Later again, a woman I knew slipped the doorknob back to me, saying that she thought it must have considerable meaning. But the lipstick had been censored by the feminist Taliban who thought it was an example of vanity and unjustified expensive luxury. In time I replaced it with something similar, but that first lipstick -- which I bought when I was living in a van while circuit-riding, brushing my teeth at McDonalds and sleeping at the curb, and which was my ceremonial last little touch before beginning a worship service -- never acquired the sensory attachments that the first one had. No juju.
You’ll notice that I’m anchoring my ideas in objects. I once told my mother that I preferred raspberries to strawberries as emblems of fruitfulness because you don’t have to stoop for raspberries. She told me that was ridiculous. But I learned it from her. Her father was very angry when my mother married and prevented my grandmother from attending the wedding. My grandmother slipped my mother a start of wisteria from her vine and it grew outside my mother’s sunroom window for fifty years. When my aunt’s house burned down and a new one was built, she went back to the old farm and brought another wisteria start for the back patio. The climate here is not good for wisteria, or I’d do the same.
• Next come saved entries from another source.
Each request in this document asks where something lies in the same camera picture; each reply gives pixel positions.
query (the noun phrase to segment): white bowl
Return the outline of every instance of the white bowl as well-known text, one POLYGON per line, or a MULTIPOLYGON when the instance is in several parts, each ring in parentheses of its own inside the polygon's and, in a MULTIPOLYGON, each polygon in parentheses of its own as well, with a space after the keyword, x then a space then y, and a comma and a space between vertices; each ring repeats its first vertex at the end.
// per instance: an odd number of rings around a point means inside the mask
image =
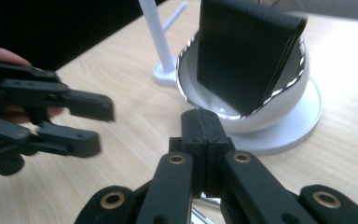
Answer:
POLYGON ((216 113, 228 133, 251 133, 276 123, 293 109, 307 87, 310 69, 301 38, 270 97, 251 115, 242 115, 197 81, 198 48, 198 35, 194 35, 179 54, 176 65, 179 91, 191 105, 216 113))

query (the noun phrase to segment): black wallet
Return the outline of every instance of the black wallet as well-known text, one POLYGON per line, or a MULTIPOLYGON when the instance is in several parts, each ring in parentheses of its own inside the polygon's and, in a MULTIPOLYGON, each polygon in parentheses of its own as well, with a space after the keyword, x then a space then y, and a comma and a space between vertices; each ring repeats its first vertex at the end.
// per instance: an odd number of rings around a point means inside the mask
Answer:
POLYGON ((271 96, 306 23, 249 0, 202 0, 198 82, 252 114, 271 96))

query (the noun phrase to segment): finger
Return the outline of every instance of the finger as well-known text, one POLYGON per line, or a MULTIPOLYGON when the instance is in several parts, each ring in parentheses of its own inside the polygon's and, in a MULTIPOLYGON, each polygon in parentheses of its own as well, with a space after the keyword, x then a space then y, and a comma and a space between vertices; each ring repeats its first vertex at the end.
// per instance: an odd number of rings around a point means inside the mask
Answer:
POLYGON ((0 118, 17 124, 27 123, 30 121, 27 114, 21 112, 3 112, 0 114, 0 118))
MULTIPOLYGON (((48 107, 48 117, 53 118, 62 113, 62 107, 48 107)), ((13 123, 26 123, 29 122, 28 114, 20 105, 9 105, 5 110, 0 113, 1 119, 6 119, 13 123)))
POLYGON ((31 65, 28 61, 20 57, 19 55, 0 48, 0 63, 14 63, 19 65, 31 65))

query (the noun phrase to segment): brass insert
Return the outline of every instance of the brass insert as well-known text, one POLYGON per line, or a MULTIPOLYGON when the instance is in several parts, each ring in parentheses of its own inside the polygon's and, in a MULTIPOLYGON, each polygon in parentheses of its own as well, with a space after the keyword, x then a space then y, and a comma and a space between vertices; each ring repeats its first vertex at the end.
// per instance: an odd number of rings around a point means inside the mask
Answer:
POLYGON ((246 163, 246 162, 251 161, 251 158, 246 153, 237 153, 234 155, 234 161, 246 163))
POLYGON ((170 157, 170 163, 180 164, 185 162, 186 158, 181 155, 173 155, 170 157))
POLYGON ((115 209, 120 207, 125 199, 126 197, 121 191, 113 191, 101 198, 101 207, 104 209, 115 209))
POLYGON ((342 205, 339 198, 324 191, 315 191, 312 197, 316 202, 328 208, 339 208, 342 205))

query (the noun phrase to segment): table surface
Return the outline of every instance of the table surface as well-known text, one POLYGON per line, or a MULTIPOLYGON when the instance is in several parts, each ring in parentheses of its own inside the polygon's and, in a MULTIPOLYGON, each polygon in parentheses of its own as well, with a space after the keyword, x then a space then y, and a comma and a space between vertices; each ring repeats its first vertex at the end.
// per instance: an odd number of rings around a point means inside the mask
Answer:
MULTIPOLYGON (((171 0, 158 11, 162 21, 180 5, 171 0)), ((167 31, 177 55, 199 26, 200 1, 167 31)), ((294 193, 307 185, 337 189, 358 203, 358 21, 310 15, 304 32, 310 75, 324 110, 314 133, 289 151, 259 157, 294 193)), ((69 116, 53 122, 93 130, 103 152, 90 159, 38 153, 25 166, 0 176, 0 223, 73 223, 90 197, 112 186, 137 189, 150 180, 170 137, 181 136, 180 115, 190 109, 175 88, 160 87, 152 69, 158 62, 144 18, 106 38, 59 70, 72 89, 110 96, 117 121, 69 116)), ((212 222, 224 223, 217 207, 195 203, 212 222)))
Wickedness. My wicked old grandfather. It’s not at all what the Talibans claim. Somehow they think sex is worse than murder, that sex justifies murder as punishment. They separate covert “entitled“ crimes from the public appearance of them -- but insist on access to the most secret reaches of the unentitled with low status. I applied for heat assistance and discovered I would be required to give evidence of every record I had from taxes to medical records. In fact, much of my interest in transgression, defiance, and entitlement to wickedness comes from thinking about how in every culture, and even in an animal context like a chicken yard or an elk herd, the mighty attack the meek. No matter how much Jesus preached against it, it is still true that if you look poor, old, crippled, stupid, badly dressed, etc. you will be the object of oppression in many ways: pushed aside, shushed up, locked up. Frozen out.
Humans treated as objects become inflamed and unreasonable, flaring up about who owns which day and objecting to metaphors. Wickedness makes us unreasonable. I’m working my way through the works of William T. Vollmann, who goes where only social workers and cops go, but as a friend and participant. His writing is revelatory and it is EXPERIENCE BASED.
There’s the key, if I dare use the word. I could compare raspberries to strawberries in terms of picking them because I had done it as a kid, going down the rows in Oregon June sun with an aching back and a resentful mind. My mother made me do it. She did it, too. We didn’t watch it on television. First hand sensory experience is the basis of everything else. “Shared” helps. Dogma does not.